### Exercise prompt
Repeat, exactly and in full, the lines of the listing below, but without any pictures.

### Data extract
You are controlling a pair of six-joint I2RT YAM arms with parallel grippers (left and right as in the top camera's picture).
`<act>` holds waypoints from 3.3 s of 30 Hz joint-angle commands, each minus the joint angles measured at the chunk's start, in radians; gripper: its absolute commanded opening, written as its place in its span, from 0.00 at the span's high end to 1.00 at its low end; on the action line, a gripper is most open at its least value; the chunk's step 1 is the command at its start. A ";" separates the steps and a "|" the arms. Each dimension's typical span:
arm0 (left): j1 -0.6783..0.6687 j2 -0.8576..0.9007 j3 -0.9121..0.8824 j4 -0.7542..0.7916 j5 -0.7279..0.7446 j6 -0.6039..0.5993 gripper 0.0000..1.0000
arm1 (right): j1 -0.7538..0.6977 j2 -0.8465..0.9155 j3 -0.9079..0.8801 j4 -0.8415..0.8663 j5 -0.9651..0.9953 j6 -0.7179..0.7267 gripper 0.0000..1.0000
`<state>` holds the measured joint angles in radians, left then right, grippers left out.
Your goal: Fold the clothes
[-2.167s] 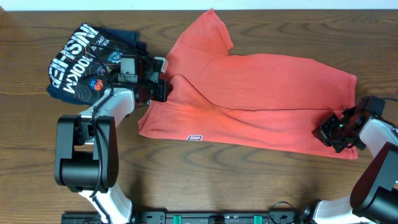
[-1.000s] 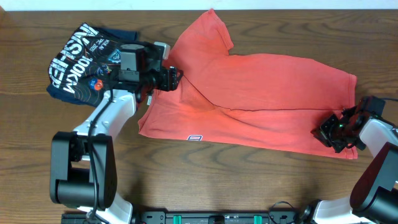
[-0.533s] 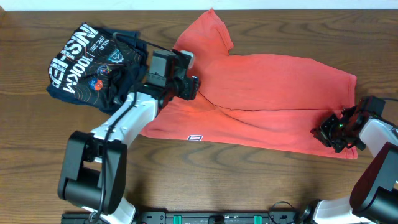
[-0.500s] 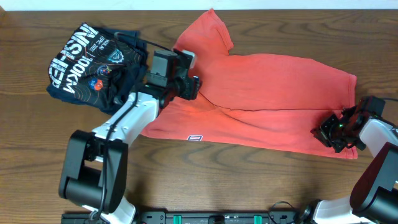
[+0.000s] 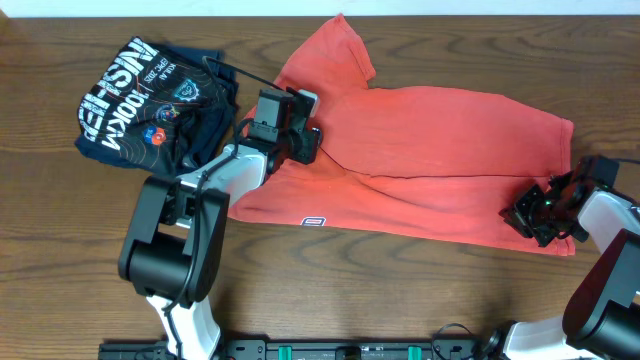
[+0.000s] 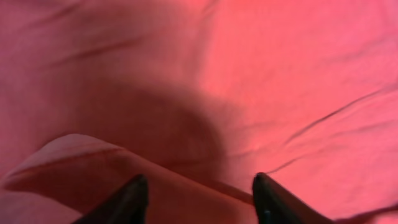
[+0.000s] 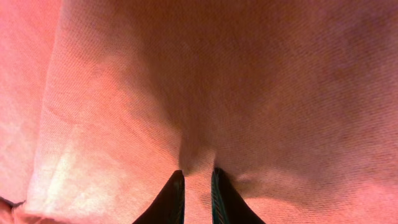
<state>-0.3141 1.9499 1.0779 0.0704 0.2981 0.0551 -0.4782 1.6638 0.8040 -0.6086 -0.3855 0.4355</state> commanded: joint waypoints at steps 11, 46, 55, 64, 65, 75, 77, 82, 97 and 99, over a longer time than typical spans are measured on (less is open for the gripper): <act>0.003 0.056 0.013 0.006 -0.018 -0.027 0.91 | 0.016 -0.009 -0.002 -0.024 0.019 -0.009 0.85; -0.095 -0.290 0.024 -0.307 -0.018 -0.143 0.38 | 0.045 -0.009 -0.002 0.068 -0.097 -0.197 0.69; -0.094 -0.464 0.024 -0.386 -0.201 -0.291 0.25 | 0.065 -0.009 -0.002 0.093 -0.112 -0.173 0.65; -0.096 -0.248 0.037 -0.281 -0.208 -0.697 0.33 | 0.066 -0.009 -0.002 0.089 -0.113 -0.133 0.63; -0.096 -0.220 0.051 -0.270 -0.204 -0.696 0.33 | 0.066 -0.009 -0.002 0.087 -0.113 -0.133 0.63; -0.095 0.071 0.397 -0.479 -0.232 -0.587 0.33 | 0.067 -0.009 -0.002 0.059 -0.112 -0.134 0.62; -0.095 0.121 0.492 -0.578 -0.289 -0.579 0.33 | 0.067 -0.009 -0.002 0.054 -0.113 -0.134 0.62; -0.094 0.219 0.644 -0.755 -0.344 -0.564 0.33 | 0.067 -0.009 -0.002 0.047 -0.112 -0.134 0.62; -0.097 0.294 0.647 -0.775 -0.340 -0.564 0.62 | 0.067 -0.009 -0.002 0.039 -0.113 -0.134 0.62; -0.097 0.294 0.646 -0.784 -0.340 -0.564 0.70 | 0.067 -0.009 -0.002 0.039 -0.112 -0.134 0.62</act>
<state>-0.4133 2.2353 1.7081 -0.7021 -0.0303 -0.5213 -0.4202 1.6615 0.8036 -0.5663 -0.4828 0.2886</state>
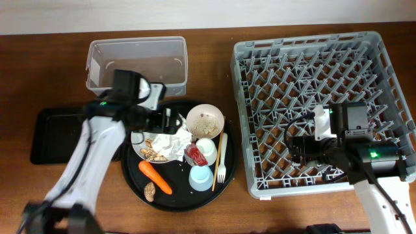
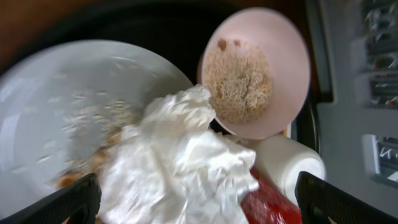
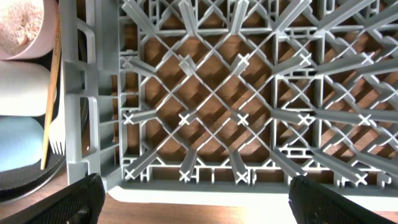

### Task response
You are controlling a pair of six-joint I2RT YAM arms with parallel grippers (left and right as in the top camera's picture).
`<act>` holds waypoints from 3.3 s of 30 Hz joint-angle commands, each minus the joint angles measured at the chunk's start, in radians; gripper: its absolute commanded opening, written as its place in its span, from 0.00 at the span's high end to 1.00 at its low end; on the action line, a gripper is most open at its least value; the chunk's step 1 is the command at its start. A ";" separates the steps and a "|" the arms. Each dimension's typical span:
arm0 (left): j1 -0.6783..0.6687 j2 -0.8576..0.9007 j3 -0.9121..0.8824 j4 -0.7542..0.7916 j5 -0.7279..0.7446 j6 -0.6039..0.5993 gripper 0.0000..1.0000
arm1 (right): j1 -0.7538..0.6977 j2 -0.8465..0.9155 j3 -0.9079..0.8801 j4 -0.8415..0.8663 j5 -0.9651..0.9953 j6 -0.7179..0.7267 gripper 0.0000..1.0000
`<state>` holds the measured joint angles in radians, left then right, grippers left out.
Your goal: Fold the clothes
[-2.167s] 
[-1.000s] 
[-0.533s] 
[-0.500s] 
[+0.000s] 
[+0.000s] 
[+0.000s] 
<state>-0.3141 1.9499 1.0779 0.0704 0.2981 0.0551 -0.4782 1.6638 0.8040 -0.6086 -0.3855 0.4355</state> commanded: joint waypoints at steps 11, 46, 55, 64, 65, 75, 77, 82, 97 and 99, over a longer time than typical spans are measured on (less is open for the gripper): <act>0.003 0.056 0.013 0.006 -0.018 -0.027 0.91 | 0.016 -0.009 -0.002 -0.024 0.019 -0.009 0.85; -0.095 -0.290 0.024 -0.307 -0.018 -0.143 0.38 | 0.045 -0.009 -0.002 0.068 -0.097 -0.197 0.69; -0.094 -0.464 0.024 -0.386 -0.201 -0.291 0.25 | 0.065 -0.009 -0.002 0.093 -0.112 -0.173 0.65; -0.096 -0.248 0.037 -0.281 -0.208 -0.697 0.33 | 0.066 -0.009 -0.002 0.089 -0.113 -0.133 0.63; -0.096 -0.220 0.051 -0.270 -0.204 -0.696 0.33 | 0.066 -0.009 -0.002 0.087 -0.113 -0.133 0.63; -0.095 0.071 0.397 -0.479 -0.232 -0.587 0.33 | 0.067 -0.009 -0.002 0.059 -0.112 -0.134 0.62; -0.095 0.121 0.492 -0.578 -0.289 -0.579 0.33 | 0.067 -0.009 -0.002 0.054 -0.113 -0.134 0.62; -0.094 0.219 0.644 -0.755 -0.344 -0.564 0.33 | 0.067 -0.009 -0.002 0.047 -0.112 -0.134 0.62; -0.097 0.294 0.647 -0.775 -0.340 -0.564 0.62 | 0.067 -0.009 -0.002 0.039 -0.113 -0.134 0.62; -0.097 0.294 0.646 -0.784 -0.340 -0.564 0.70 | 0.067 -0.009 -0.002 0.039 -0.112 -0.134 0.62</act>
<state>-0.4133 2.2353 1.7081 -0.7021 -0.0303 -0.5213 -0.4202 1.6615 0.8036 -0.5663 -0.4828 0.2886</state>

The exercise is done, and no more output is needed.